BEGIN The data

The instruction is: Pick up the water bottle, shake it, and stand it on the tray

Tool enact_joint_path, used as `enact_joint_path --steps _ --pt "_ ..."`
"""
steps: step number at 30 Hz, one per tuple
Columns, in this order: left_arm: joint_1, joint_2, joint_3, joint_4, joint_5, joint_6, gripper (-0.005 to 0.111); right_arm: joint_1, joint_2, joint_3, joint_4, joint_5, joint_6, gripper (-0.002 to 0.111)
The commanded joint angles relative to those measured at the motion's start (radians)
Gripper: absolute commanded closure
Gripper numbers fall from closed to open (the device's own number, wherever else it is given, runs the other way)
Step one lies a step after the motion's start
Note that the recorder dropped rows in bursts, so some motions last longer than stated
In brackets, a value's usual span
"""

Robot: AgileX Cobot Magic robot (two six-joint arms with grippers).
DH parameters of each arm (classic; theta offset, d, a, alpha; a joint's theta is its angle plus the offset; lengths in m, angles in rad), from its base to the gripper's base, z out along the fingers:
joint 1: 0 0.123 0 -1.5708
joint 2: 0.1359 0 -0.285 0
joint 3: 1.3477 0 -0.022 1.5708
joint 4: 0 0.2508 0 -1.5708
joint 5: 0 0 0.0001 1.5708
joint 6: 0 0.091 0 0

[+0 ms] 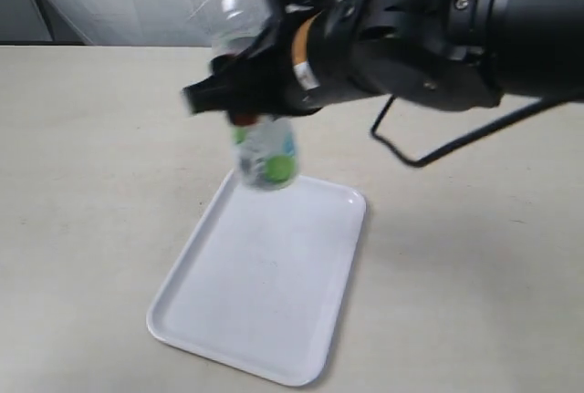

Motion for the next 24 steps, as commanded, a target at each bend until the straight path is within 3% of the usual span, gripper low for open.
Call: enact_joint_path --steps 1,2,4,5,6,8,9,10,12,14,16,18,19,21,22,24 --pt "0.000 -0.005 0.004 0.002 -0.013 -0.001 0.106 -0.038 -0.044 -0.003 -0.270 0.212 0.274 0.109" --pt "0.000 -0.005 0.004 0.002 -0.013 -0.001 0.106 -0.012 -0.053 0.001 -0.171 0.156 0.119 0.109" --pt "0.000 -0.005 0.004 0.002 -0.013 -0.001 0.106 0.044 -0.079 0.015 0.125 0.050 -0.394 0.109" --pt "0.000 -0.005 0.004 0.002 -0.013 -0.001 0.106 0.057 -0.083 0.015 0.191 0.043 -0.501 0.109" --pt "0.000 -0.005 0.004 0.002 -0.013 -0.001 0.106 0.052 -0.084 0.015 0.150 0.043 -0.463 0.109" --pt "0.000 -0.005 0.004 0.002 -0.013 -0.001 0.106 0.008 -0.076 0.015 -0.098 0.084 -0.094 0.109" --pt "0.000 -0.005 0.004 0.002 -0.013 -0.001 0.106 -0.007 -0.074 0.015 -0.164 0.126 0.126 0.109" --pt "0.000 -0.005 0.004 0.002 -0.013 -0.001 0.106 -0.014 -0.073 0.015 -0.190 0.147 0.226 0.109" --pt "0.000 -0.005 0.004 0.002 -0.013 -0.001 0.106 0.013 -0.080 0.029 -0.057 0.058 0.084 0.109" --pt "0.000 -0.005 0.004 0.002 -0.013 -0.001 0.106 0.060 -0.094 0.054 0.190 -0.072 -0.213 0.109" --pt "0.000 -0.005 0.004 0.002 -0.013 -0.001 0.106 0.081 -0.099 0.056 0.246 -0.096 -0.337 0.109" --pt "0.000 -0.005 0.004 0.002 -0.013 -0.001 0.106 0.047 -0.099 0.056 0.095 -0.047 -0.181 0.109" --pt "0.000 -0.005 0.004 0.002 -0.013 -0.001 0.106 0.015 -0.092 0.056 -0.055 0.012 -0.016 0.109" --pt "0.000 -0.005 0.004 0.002 -0.013 -0.001 0.106 -0.006 -0.090 0.057 -0.171 0.127 0.251 0.109" --pt "0.000 -0.005 0.004 0.002 -0.013 -0.001 0.106 0.005 -0.096 0.070 -0.138 0.124 0.226 0.109" --pt "0.000 -0.005 0.004 0.002 -0.013 -0.001 0.106 0.050 -0.121 0.097 0.042 0.038 -0.016 0.109"
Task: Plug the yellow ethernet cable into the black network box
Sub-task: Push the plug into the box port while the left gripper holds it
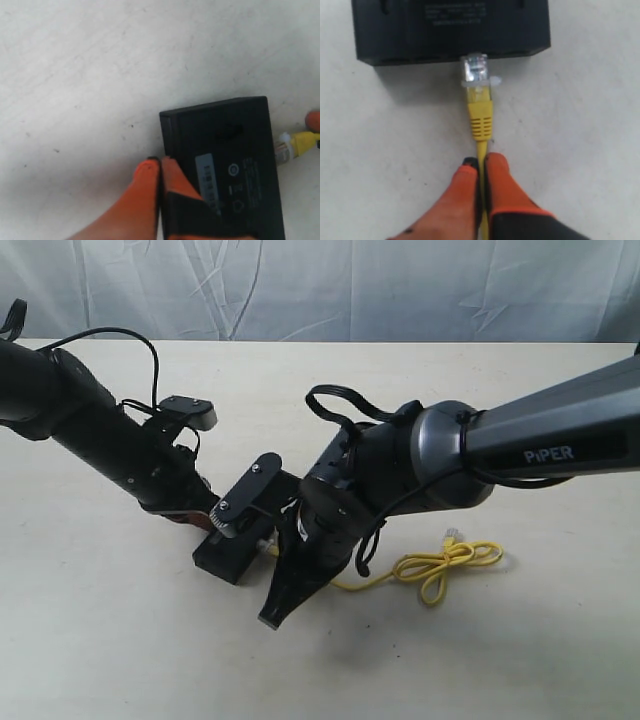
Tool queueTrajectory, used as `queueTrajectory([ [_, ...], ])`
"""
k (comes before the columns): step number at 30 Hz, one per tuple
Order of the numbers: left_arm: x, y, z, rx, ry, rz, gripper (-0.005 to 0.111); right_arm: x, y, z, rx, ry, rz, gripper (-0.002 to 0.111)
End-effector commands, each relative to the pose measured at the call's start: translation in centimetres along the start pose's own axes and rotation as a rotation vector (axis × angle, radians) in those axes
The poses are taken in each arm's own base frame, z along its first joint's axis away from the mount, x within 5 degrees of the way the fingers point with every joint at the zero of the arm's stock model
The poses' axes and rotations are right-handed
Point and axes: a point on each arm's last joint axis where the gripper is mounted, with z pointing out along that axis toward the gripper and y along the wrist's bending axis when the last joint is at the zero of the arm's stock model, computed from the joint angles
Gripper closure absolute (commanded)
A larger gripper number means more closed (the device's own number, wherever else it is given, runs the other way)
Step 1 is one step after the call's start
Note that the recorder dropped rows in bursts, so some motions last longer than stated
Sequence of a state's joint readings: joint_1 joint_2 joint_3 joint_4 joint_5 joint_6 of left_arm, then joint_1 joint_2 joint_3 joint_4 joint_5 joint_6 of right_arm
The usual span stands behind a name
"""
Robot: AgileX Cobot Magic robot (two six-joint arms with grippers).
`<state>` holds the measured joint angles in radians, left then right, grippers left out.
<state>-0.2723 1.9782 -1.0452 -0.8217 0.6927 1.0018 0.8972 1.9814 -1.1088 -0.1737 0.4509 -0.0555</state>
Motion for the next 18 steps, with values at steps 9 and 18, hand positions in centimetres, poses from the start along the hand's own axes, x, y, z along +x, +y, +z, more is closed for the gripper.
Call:
queueTrajectory([
  [9, 0.08, -0.22, 0.13, 0.037, 0.015, -0.005, 0.107, 0.22, 0.18, -0.02, -0.019, 0.033, -0.067, 0.109],
  [18, 0.11, -0.21, 0.13, 0.035, 0.017, -0.002, 0.107, -0.01, 0.22, -0.02, -0.023, 0.007, -0.106, 0.109],
])
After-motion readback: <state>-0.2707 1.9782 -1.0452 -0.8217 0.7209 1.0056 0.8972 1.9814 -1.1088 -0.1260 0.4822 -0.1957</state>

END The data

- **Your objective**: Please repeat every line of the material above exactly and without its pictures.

- **Response box**:
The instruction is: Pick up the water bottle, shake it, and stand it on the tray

Tool enact_joint_path, used as `enact_joint_path --steps _ --pt "_ ..."`
"""
steps: step number at 30 Hz, one per tuple
Columns, in this order: left_arm: joint_1, joint_2, joint_3, joint_4, joint_5, joint_6, gripper (-0.005 to 0.111); right_arm: joint_1, joint_2, joint_3, joint_4, joint_5, joint_6, gripper (-0.002 to 0.111)
The commanded joint angles relative to those measured at the motion's start (radians)
Gripper: absolute commanded closure
Gripper numbers fall from closed to open (the device's own number, wherever else it is given, runs the other way)
Step one lies a step after the motion's start
Note that the recorder dropped rows in bursts, so some motions last longer than stated
In brackets, a value's usual span
"""

Robot: AgileX Cobot Magic robot (two six-joint arms with grippers).
DH parameters of each arm (classic; theta offset, d, a, alpha; a joint's theta is its angle plus the offset; lengths in m, angles in rad), from its base to the gripper's base, z out along the fingers:
joint 1: 0 0.123 0 -1.5708
joint 2: 0.1359 0 -0.285 0
joint 3: 1.3477 0 -0.022 1.5708
joint 4: 0 0.2508 0 -1.5708
joint 5: 0 0 0.0001 1.5708
joint 6: 0 0.091 0 0

[+0 ms] 

Motion for the next 24 steps, as commanded, a target at each bend until the straight path is within 3% of the usual span, gripper low for open.
Call: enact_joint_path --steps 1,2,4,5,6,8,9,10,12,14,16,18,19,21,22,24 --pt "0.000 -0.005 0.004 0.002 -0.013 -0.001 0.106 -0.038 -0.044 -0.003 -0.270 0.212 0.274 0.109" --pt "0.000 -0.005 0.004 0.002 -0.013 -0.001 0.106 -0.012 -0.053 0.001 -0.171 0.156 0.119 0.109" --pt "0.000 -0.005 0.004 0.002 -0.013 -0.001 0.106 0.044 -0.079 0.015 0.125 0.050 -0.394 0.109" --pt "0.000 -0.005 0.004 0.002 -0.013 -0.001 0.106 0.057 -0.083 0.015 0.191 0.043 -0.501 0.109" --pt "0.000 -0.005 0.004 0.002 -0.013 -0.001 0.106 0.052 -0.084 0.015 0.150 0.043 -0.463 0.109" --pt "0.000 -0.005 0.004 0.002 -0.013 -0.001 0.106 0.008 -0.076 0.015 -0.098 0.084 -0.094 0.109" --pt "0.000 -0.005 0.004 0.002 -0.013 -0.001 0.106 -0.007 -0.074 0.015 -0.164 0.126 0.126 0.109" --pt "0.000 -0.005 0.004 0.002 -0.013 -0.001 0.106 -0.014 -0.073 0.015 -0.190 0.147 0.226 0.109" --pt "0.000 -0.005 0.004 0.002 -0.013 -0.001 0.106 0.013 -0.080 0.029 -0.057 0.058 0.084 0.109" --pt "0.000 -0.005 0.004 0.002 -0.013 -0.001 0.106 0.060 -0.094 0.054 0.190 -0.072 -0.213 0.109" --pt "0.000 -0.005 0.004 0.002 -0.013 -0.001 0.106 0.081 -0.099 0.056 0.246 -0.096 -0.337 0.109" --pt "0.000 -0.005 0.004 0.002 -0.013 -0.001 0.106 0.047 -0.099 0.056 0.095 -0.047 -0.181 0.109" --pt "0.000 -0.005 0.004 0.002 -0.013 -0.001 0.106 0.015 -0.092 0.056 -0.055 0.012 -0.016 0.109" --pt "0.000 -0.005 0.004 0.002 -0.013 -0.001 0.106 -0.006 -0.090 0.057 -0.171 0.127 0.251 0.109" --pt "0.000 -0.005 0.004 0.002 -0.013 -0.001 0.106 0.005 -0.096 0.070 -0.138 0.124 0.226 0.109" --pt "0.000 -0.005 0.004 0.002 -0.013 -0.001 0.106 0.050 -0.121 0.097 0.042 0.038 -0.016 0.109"
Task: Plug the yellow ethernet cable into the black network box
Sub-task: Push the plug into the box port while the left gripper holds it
Tool queueTrajectory, used as `queueTrajectory([ [_, ...], ])`
"""
k (comes before the columns): step number at 30 Hz, one per tuple
Order of the numbers: left_arm: x, y, z, rx, ry, rz, gripper (-0.005 to 0.111); right_arm: x, y, z, rx, ry, rz, gripper (-0.002 to 0.111)
End-effector commands, each relative to the pose measured at the call's start: translation in centimetres along the start pose's own axes and rotation as a rotation vector (axis × angle, radians) in those axes
The poses are taken in each arm's own base frame, z along its first joint's axis away from the mount, x within 5 degrees of the way the fingers point with every joint at the zero of the arm's stock model
The poses' axes and rotations are right-handed
Point and axes: a point on each arm's last joint axis where the gripper is mounted, with z pointing out along that axis toward the gripper and y along the wrist's bending axis when the last joint is at the zero of the arm's stock model, computed from the joint angles
Gripper closure absolute (commanded)
A larger gripper number means more closed (the device's own number, wherever else it is given, runs the other way)
Step 1 is one step after the call's start
Note that the recorder dropped rows in bursts, so some motions last longer than stated
Sequence of a state's joint readings: joint_1 joint_2 joint_3 joint_4 joint_5 joint_6 of left_arm, then joint_1 joint_2 joint_3 joint_4 joint_5 joint_6 of right_arm
The usual span stands behind a name
"""
Robot: AgileX Cobot Magic robot (two six-joint arms with grippers).
`<state>` holds the measured joint angles in radians, left then right, grippers left out.
<state>-0.2723 1.9782 -1.0452 -0.8217 0.6927 1.0018 0.8972 1.9814 -1.1088 -0.1737 0.4509 -0.0555</state>
Motion for the next 18 steps, with values at steps 9 and 18, hand positions in centimetres, poses from the start along the hand's own axes, x, y, z along +x, +y, +z, more is closed for the gripper.
Call:
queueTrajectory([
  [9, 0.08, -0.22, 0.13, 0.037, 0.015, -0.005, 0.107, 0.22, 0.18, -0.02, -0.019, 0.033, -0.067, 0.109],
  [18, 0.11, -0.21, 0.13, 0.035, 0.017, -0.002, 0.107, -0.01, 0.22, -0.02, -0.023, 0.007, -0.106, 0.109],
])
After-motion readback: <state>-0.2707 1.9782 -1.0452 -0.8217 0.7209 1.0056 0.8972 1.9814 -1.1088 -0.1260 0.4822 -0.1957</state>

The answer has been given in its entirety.